● Your objective: The lines below that include "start" are to be found and copied.

● Supplied material:
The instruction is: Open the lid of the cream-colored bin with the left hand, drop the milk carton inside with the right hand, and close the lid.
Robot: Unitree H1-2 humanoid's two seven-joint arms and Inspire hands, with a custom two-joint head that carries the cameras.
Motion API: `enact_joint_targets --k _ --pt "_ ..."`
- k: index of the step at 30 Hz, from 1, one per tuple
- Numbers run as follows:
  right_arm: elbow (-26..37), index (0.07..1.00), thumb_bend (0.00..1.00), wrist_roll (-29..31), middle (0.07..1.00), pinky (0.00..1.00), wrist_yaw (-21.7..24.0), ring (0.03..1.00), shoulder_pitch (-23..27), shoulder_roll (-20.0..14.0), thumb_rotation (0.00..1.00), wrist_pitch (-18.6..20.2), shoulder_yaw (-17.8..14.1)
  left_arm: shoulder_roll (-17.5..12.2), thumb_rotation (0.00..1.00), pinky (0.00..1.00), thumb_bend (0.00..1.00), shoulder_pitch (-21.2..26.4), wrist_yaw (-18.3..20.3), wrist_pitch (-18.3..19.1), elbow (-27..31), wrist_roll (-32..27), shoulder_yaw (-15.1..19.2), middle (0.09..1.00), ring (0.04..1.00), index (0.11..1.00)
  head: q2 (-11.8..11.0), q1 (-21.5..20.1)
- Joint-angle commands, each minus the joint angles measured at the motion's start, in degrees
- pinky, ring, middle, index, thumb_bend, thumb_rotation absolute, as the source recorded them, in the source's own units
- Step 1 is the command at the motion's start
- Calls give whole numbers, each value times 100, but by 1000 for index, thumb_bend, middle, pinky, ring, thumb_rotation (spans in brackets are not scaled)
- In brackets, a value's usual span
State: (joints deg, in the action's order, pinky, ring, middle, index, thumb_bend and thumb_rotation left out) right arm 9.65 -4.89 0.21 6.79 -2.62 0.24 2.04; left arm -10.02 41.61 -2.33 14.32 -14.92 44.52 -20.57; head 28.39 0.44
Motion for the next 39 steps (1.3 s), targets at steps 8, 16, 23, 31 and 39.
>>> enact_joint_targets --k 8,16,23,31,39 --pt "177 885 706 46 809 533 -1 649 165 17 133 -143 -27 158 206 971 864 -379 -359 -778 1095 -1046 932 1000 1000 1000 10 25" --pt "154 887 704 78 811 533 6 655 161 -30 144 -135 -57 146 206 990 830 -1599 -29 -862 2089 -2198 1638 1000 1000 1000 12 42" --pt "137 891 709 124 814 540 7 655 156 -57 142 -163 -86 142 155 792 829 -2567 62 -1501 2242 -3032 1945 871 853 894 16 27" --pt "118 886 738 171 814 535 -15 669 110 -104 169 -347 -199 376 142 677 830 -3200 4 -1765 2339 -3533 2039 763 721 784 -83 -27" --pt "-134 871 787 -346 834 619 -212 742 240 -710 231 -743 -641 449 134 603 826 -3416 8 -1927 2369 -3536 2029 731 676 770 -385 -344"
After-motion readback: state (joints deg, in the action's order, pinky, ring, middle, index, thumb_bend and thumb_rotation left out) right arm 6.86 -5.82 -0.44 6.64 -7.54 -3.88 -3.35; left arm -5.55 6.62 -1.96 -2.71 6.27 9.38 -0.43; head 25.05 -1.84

● Task answer:
- Joint-angle commands, each minus the joint angles measured at the motion's start, in degrees
- Step 1 is the command at the motion's start

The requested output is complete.